» **Data extract**

◆ ◆ ◆

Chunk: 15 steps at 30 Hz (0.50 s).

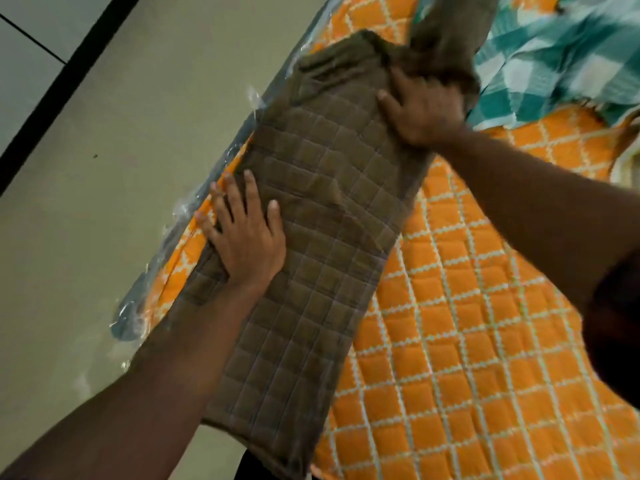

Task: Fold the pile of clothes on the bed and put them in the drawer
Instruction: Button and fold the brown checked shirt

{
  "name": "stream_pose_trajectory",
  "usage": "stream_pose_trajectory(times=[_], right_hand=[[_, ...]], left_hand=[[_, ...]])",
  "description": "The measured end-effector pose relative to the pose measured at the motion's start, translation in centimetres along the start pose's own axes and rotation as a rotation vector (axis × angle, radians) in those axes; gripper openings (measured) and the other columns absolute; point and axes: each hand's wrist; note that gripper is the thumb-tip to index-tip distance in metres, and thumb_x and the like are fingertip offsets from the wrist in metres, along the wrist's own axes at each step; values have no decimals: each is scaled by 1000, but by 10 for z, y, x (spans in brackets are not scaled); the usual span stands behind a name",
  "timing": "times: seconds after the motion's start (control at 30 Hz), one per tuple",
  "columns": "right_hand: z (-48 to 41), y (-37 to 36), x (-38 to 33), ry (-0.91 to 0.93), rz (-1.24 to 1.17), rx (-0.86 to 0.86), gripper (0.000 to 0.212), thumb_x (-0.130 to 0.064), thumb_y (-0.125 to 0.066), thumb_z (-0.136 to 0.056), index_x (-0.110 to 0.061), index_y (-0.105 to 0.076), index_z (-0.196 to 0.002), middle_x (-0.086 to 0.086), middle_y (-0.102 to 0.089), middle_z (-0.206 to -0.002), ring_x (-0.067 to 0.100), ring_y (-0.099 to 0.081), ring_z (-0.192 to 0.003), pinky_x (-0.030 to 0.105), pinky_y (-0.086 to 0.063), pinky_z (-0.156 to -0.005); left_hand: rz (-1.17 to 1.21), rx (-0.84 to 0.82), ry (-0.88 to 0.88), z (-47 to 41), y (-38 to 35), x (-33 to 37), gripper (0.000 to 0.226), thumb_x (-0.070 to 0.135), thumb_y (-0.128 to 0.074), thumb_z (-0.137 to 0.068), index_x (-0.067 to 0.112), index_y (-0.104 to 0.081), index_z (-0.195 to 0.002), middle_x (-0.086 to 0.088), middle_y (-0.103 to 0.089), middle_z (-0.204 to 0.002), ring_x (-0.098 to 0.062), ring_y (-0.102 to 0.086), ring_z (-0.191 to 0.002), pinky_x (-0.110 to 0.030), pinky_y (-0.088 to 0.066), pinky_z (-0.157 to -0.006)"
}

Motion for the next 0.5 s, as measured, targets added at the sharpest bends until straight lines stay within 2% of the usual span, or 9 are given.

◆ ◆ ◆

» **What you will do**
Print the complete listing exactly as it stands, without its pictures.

» **Exercise solution**
Chunk: 15 steps at 30 Hz (0.50 s).


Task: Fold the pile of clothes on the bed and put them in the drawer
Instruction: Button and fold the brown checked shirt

{
  "name": "stream_pose_trajectory",
  "usage": "stream_pose_trajectory(times=[_], right_hand=[[_, ...]], left_hand=[[_, ...]])",
  "description": "The measured end-effector pose relative to the pose measured at the motion's start, translation in centimetres along the start pose's own axes and rotation as a rotation vector (axis × angle, radians) in those axes; gripper openings (measured) and the other columns absolute; point and axes: each hand's wrist; note that gripper is the thumb-tip to index-tip distance in metres, and thumb_x and the like are fingertip offsets from the wrist in metres, along the wrist's own axes at each step; values have no decimals: each is scaled by 1000, but by 10 for z, y, x (spans in brackets are not scaled); the usual span stands behind a name",
  "timing": "times: seconds after the motion's start (control at 30 Hz), one per tuple",
  "columns": "right_hand: z (-48 to 41), y (-37 to 36), x (-38 to 33), ry (-0.91 to 0.93), rz (-1.24 to 1.17), rx (-0.86 to 0.86), gripper (0.000 to 0.212), thumb_x (-0.130 to 0.064), thumb_y (-0.125 to 0.066), thumb_z (-0.136 to 0.056), index_x (-0.110 to 0.061), index_y (-0.105 to 0.076), index_z (-0.196 to 0.002), middle_x (-0.086 to 0.086), middle_y (-0.102 to 0.089), middle_z (-0.206 to -0.002), ring_x (-0.067 to 0.100), ring_y (-0.099 to 0.081), ring_z (-0.192 to 0.003), pinky_x (-0.030 to 0.105), pinky_y (-0.086 to 0.063), pinky_z (-0.156 to -0.005); left_hand: rz (-1.17 to 1.21), rx (-0.84 to 0.82), ry (-0.88 to 0.88), z (-47 to 41), y (-38 to 35), x (-33 to 37), gripper (0.000 to 0.226), thumb_x (-0.070 to 0.135), thumb_y (-0.128 to 0.074), thumb_z (-0.137 to 0.068), index_x (-0.067 to 0.112), index_y (-0.104 to 0.081), index_z (-0.195 to 0.002), middle_x (-0.086 to 0.088), middle_y (-0.103 to 0.089), middle_z (-0.204 to 0.002), ring_x (-0.098 to 0.062), ring_y (-0.102 to 0.086), ring_z (-0.191 to 0.002), pinky_x (-0.110 to 0.030), pinky_y (-0.088 to 0.066), pinky_z (-0.157 to -0.006)"
}

Motion for the next 0.5 s, as measured, targets added at the sharpest bends until straight lines stay within 2% of the usual span, or 9 are given.

The response above is complete.